### WHAT IS BEING ASKED
Start with the first line of the records below. Output each line exactly, ending with the one that contains "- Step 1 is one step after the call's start".

### DATA SUPPLIED
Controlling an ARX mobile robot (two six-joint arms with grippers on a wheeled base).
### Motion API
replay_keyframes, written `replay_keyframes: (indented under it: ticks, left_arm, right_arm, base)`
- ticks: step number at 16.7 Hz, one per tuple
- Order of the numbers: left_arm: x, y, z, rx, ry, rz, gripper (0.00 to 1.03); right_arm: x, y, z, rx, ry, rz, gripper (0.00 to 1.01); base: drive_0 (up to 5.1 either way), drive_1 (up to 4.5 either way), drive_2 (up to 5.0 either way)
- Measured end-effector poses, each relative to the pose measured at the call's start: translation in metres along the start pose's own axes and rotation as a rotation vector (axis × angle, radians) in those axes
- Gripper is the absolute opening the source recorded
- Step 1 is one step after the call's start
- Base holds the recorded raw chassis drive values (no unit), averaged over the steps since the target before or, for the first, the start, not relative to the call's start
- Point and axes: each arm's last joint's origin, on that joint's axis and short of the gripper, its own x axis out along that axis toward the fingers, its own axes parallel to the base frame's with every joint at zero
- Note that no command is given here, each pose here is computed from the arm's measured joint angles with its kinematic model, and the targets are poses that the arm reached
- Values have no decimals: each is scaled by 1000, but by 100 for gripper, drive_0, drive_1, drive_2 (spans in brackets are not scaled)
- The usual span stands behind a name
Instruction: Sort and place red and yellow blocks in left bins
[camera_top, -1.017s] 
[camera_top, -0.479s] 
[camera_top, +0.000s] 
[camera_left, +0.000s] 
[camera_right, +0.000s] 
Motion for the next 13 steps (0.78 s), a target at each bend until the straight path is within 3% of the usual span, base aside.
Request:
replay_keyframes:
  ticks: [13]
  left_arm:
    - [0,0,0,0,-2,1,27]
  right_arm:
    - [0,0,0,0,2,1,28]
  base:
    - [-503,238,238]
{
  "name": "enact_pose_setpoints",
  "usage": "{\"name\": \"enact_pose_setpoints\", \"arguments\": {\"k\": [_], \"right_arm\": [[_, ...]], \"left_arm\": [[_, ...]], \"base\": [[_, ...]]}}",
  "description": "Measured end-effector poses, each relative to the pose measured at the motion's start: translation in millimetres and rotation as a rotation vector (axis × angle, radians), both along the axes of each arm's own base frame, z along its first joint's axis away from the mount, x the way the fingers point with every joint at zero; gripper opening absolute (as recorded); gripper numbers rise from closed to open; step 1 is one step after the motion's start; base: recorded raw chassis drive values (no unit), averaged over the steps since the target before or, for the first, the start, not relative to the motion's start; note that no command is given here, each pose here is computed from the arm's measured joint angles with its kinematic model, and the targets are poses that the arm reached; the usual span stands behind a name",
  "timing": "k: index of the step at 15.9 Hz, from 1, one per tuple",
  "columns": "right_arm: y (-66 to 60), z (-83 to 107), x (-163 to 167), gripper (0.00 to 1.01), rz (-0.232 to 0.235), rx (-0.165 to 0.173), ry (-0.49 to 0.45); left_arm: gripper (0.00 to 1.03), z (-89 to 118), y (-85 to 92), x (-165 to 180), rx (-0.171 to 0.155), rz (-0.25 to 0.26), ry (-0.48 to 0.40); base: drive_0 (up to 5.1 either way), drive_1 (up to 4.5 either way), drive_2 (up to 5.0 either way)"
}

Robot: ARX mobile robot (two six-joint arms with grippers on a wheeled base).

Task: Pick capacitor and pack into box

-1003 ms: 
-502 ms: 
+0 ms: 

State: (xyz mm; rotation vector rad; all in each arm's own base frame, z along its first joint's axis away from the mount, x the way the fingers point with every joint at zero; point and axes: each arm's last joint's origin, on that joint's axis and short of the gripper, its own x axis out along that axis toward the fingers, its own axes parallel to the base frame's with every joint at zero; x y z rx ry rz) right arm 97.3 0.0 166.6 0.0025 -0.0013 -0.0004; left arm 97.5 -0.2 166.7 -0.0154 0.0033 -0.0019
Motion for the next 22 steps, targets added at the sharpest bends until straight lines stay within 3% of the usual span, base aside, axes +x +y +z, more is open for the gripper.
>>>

### RESULT FOR THIS TASK
Controlling an ARX mobile robot (two six-joint arms with grippers on a wheeled base).
### Motion API
replay_keyframes, written `replay_keyframes: (indented under it: ticks, left_arm, right_arm, base)`
- ticks: step number at 16.7 Hz, one per tuple
- Order of the numbers: left_arm: x, y, z, rx, ry, rz, gripper (0.00 to 1.03); right_arm: x, y, z, rx, ry, rz, gripper (0.00 to 1.01); base: drive_0 (up to 5.1 either way), drive_1 (up to 4.5 either way), drive_2 (up to 5.0 either way)
- Measured end-effector poses, each relative to the pose measured at the call's start: translation in metres along the start pose's own axes and rotation as a rotation vector (axis × angle, radians) in those axes
- Gripper is the absolute opening the source recorded
- Step 1 is one step after the call's start

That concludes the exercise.